Is it possible to declare multiple MvNormal variables with different covariance matrices in a vectorized way?


I am writing a model where I need to sample N different MVNormal variables, which all have the same shape, but are each parameterized by a different vector of means and covariance matrix.

My code right now looks something like this:

for n in range(N):
        pm.MvNormal(f"x_{n}", mu = my_means[n], cov=my_covs[n], shape=q)

Where my_means has shape (N, q) and my_covs has shape (N, q, q).

However, this is quite slow and also makes the graphviz for the model hard to read. Is there a vectorized way to declare these variables?

Thank you in advance for your help!

How big are we talking for N and q? A bunch of independent MvN distributions is equivalent to a single MvN, if you stack up the means and concatenate the covariance matrices block-diagonally. It might get slow if N * q is too huge, though.


q is relatively small (< 5), but N is fairly big (several thousand observations).
Do you think that is probably too big? If not, is there an efficient way to convert my (N,q,q) tensor into the block-diagonal format?

I wrote this code for doing it a while ago, but maybe kroneker products is a better choice, like this:

# Make a set of (N, N) matrices of all zeros with a 1 in the (i,i)th position
indicators = [np.zeros((5, 5)) for _ in range(5)]
for i in range(5):
    indicators[i][i, i] = 1

with pm.Model() as mod:
    L = pm.Normal('L', size=(5, 3, 3))
    # This is just to make a block of positive semi-definite matrices, you can ignore it
    # pt.einsum when?
    covs, _ = pytensor.scan(lambda x: x @ x.T, sequences=[L])
    # Here's where the actual block diagonal matrix get made
    big_cov2 = pt.stack([pt.linalg.kron(indicators[i], covs[i]) for i in range(5)]).sum(axis=0)
    obs = pm.MvNormal('obs', mu=0, cov=big_cov)

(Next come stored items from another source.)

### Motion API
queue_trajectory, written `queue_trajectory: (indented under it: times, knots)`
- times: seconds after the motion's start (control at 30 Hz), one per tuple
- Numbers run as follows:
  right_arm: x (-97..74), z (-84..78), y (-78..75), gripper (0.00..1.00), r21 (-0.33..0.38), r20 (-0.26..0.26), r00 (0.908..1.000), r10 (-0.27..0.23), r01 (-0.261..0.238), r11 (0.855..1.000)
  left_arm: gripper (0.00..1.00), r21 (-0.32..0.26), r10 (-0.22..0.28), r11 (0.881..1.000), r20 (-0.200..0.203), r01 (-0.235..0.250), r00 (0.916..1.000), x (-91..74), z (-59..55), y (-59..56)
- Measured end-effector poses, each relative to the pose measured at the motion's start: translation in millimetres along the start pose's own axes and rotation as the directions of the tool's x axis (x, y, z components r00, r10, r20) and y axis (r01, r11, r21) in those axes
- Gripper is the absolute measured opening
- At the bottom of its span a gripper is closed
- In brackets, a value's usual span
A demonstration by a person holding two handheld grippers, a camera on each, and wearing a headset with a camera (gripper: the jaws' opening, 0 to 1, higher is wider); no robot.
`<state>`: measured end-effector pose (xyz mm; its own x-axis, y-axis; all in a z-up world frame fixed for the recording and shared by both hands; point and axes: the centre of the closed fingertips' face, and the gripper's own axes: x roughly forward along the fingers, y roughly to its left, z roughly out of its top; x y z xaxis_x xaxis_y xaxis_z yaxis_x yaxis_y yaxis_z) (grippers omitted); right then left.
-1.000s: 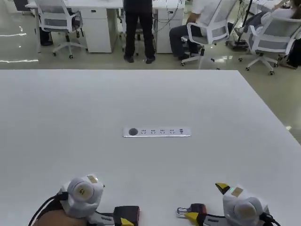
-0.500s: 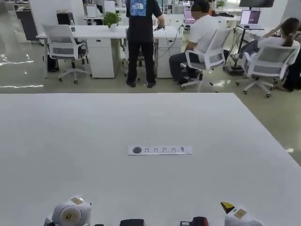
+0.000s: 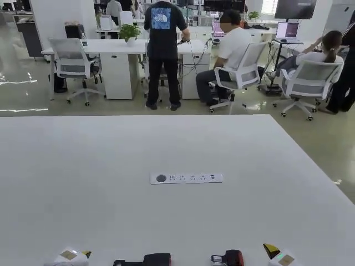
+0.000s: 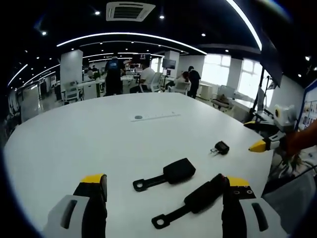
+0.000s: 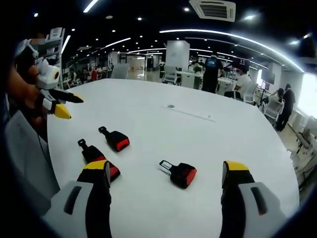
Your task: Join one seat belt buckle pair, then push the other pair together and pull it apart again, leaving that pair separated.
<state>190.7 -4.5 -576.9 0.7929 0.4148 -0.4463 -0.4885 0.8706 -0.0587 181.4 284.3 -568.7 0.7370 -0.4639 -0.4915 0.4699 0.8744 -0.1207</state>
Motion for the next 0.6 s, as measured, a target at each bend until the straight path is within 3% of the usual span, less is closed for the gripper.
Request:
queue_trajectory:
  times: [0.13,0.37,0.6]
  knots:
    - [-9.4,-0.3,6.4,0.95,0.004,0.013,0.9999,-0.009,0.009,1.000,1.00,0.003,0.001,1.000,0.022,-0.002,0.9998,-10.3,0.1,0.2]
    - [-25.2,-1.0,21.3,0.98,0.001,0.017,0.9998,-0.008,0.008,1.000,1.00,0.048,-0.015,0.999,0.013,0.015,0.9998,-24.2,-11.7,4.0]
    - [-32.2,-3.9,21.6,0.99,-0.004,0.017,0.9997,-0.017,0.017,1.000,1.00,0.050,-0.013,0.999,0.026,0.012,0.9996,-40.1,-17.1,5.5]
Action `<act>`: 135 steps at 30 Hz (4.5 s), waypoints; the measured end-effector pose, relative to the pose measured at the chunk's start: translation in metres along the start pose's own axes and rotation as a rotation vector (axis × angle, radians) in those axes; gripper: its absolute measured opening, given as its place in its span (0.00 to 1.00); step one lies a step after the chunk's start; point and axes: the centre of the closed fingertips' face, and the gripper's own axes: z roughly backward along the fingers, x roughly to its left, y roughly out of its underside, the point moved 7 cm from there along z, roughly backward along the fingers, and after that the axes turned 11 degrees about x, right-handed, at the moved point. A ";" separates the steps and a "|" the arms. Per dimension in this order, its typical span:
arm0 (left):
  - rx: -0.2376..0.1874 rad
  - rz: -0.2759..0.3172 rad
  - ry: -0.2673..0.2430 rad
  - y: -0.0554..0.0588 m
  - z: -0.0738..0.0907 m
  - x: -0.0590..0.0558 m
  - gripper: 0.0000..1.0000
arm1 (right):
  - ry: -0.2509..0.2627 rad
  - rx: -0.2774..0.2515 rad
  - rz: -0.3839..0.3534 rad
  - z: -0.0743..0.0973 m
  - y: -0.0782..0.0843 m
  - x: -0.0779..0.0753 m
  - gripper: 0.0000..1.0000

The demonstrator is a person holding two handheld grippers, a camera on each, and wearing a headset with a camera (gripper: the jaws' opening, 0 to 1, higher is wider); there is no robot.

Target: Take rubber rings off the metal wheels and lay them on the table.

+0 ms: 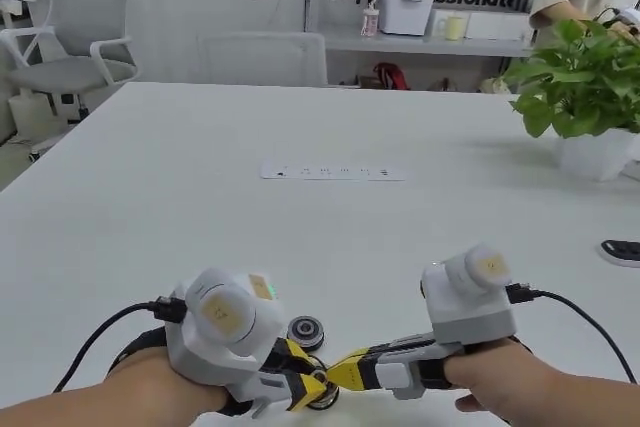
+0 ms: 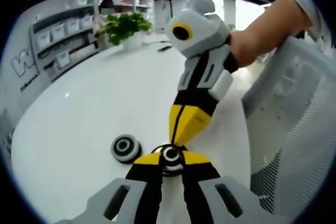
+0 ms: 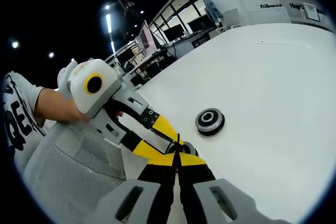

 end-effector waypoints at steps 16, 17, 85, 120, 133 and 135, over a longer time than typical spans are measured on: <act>-0.064 0.018 0.062 -0.004 0.021 -0.003 0.29 | 0.002 -0.029 -0.015 0.004 -0.003 -0.003 0.00; -0.072 0.018 0.063 -0.005 0.025 -0.004 0.29 | 0.002 -0.030 -0.015 0.005 -0.004 -0.003 0.00; -0.109 0.108 -0.046 0.049 0.104 0.018 0.66 | -0.009 0.131 0.247 -0.055 -0.025 0.037 0.00; -0.104 0.070 0.002 0.028 0.086 0.026 0.65 | 0.060 0.062 0.305 -0.007 -0.025 0.014 0.27; -0.099 0.059 0.036 0.017 0.068 0.023 0.62 | 0.094 0.085 0.299 0.008 -0.004 0.001 0.28; -0.098 0.059 0.039 0.017 0.067 0.024 0.61 | 0.096 0.088 0.303 0.009 -0.002 0.001 0.28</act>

No idea which is faster, but this way is certainly less code, and avoids a scan.

Whenever someone takes Implement `einsum` equivalent · Issue #57 · pymc-devs/pytensor · GitHub :smiley:

Can the logp of that model be evaluated, or does it trigger: Increase support for batched multivariate distributions · Issue #5383 · pymc-devs/pymc · GitHub ?

It samples without error (the kron one)


I think I misunderstood @ricardoV94’s question; the model with a single MvN and batch dimension doesn’t sample and runs into the linked issue

Thanks so much! I’ll give this a try and see if it works for my case. :slightly_smiling_face: